We also performed a Spearman correlation analysis between the 15 most abundant bacterial species and muscle amino acid content to explore the potential species most promising to influence amino acid metabolism. The results showed that Prevotella copri, the dominant bacterium in the FAM group, was positively correlated with total AA, Asp, and total Lys content in muscle. This correlation suggests that alterations in the gut bacterial community, particularly an increase in bacteria that promote amino acid synthesis, could enhance amino acid production within the gut microecology. Consequently, this increase may lead to higher amino acid deposition in the muscle through the gut-muscle axis, thereby potentially improving meat flavor.
Conclusion
In conclusion, this study has shed some light on the strong correlation between gut microbiota and pork flavor, along with potential underlying mechanisms.
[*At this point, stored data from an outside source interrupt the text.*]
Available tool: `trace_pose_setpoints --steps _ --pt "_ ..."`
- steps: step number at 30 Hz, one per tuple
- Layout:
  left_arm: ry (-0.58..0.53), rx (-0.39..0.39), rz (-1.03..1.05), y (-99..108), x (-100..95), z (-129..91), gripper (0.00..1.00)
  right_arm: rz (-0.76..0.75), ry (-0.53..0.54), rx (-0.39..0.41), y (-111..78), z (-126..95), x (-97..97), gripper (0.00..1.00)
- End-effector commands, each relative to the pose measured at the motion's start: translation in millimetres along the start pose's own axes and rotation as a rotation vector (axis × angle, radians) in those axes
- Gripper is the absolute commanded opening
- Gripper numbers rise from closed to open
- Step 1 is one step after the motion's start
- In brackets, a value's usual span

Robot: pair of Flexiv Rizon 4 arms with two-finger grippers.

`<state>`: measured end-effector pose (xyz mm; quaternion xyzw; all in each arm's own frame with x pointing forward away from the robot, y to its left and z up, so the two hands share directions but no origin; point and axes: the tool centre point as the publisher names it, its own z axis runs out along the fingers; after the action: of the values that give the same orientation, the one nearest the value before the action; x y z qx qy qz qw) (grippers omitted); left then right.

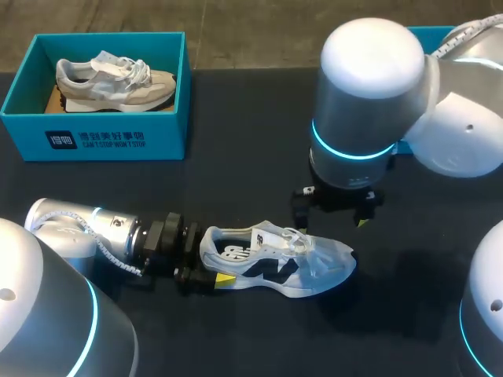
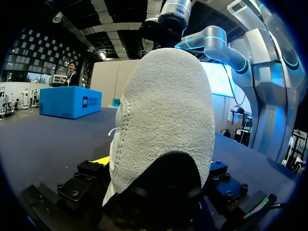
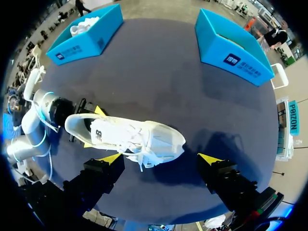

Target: Take the shoe out of the shoebox, open the shoe tongue, remove and reinsert the insole, then place the shoe into the shoebox

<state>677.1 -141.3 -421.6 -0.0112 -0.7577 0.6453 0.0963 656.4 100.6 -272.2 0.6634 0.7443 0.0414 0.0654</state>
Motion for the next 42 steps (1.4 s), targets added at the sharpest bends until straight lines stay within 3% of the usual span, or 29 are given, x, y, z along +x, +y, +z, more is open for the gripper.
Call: trace_pose_setpoints --steps 1,16,42 --pt "-0.001 -0.002 -0.001 0.8 0.0 -0.7 0.00 0.000 -0.006 0.002 1.1 2.2 3.4 1.00" --pt "-0.001 -0.002 -0.001 0.8 0.0 -0.7 0.00 0.095 -0.092 -0.030 -4.9 -2.0 31.5 1.00" --pt "-0.001 -0.002 -0.001 0.8 0.0 -0.7 0.00 0.206 -0.233 -0.027 -5.9 11.1 56.1 1.00"
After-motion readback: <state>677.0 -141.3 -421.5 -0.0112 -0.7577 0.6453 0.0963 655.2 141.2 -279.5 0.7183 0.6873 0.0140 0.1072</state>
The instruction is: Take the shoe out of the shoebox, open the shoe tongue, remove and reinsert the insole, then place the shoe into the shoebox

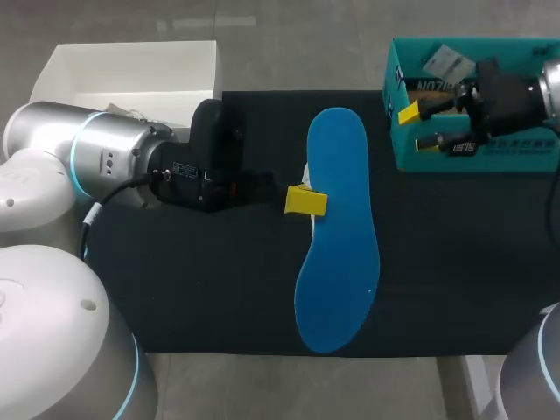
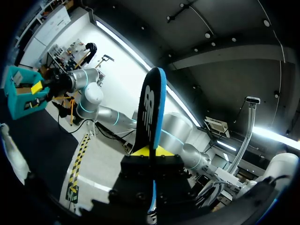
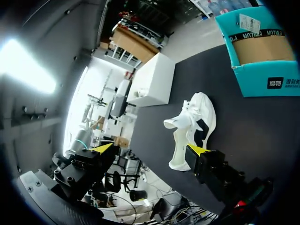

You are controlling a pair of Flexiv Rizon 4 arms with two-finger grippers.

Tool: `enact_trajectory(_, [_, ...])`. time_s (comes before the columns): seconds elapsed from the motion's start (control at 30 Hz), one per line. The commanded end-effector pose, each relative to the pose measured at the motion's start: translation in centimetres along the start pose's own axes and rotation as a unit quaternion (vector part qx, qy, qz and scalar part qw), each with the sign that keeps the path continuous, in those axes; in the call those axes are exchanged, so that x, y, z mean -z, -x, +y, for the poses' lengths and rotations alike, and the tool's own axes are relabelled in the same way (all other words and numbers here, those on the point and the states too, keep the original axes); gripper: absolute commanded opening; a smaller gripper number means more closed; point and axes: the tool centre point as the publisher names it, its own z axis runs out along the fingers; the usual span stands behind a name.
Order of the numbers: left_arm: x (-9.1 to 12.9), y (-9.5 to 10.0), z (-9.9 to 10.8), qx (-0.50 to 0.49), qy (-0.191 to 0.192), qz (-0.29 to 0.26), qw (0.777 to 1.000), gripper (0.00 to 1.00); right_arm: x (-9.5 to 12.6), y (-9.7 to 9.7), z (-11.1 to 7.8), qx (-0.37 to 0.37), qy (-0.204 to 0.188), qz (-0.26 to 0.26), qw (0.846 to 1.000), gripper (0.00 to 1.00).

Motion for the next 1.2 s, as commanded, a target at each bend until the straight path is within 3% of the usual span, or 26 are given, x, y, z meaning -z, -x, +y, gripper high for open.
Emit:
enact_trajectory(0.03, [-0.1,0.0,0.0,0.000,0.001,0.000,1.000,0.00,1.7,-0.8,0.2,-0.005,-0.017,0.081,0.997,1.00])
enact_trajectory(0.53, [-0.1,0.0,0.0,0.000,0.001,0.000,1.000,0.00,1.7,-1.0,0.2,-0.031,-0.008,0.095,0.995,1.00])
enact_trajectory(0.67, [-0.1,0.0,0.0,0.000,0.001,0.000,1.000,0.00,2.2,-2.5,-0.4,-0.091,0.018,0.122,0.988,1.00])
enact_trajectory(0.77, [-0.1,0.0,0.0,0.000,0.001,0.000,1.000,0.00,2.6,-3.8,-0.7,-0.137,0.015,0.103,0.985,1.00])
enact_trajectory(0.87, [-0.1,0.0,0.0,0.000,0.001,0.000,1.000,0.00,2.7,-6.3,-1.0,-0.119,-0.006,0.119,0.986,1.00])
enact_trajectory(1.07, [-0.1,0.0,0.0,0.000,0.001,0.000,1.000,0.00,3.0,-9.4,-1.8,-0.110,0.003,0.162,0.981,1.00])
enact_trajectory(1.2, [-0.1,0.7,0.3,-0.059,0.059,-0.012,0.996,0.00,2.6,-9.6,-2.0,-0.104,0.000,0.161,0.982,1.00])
FAM affects the composition and function of gut microbes in pigs, which in turn enhances pig health and metabolism, and ultimately modulates the gut-muscle axis to regulate pork flavor. Unlike prior studies focusing on poultry, our work provides the first evidence that probiotic-driven microbiota remodeling directly enhances pork flavor in swine, a species with distinct gut anatomy and microbial ecology. Specifically, while Lactobacillus-mediated SCFA production is conserved across livestock, the FAM-induced shift toward Prevotella-dominated glycan metabolism appears unique to pigs, potentially reflecting evolutionary adaptations to high-fiber diets. This divergence underscores the necessity of species-specific probiotic strategies. However, the limitation of the experiments is the inability to directly demonstrate the effect of gut microbiota on meat quality and flavor. Future studies should employ fecal microbiota transplantation (FMT) to swine ileal-loop models, coupled with metabolomic profiling of portal vein blood, to establish direct microbiota-muscle metabolite transfer.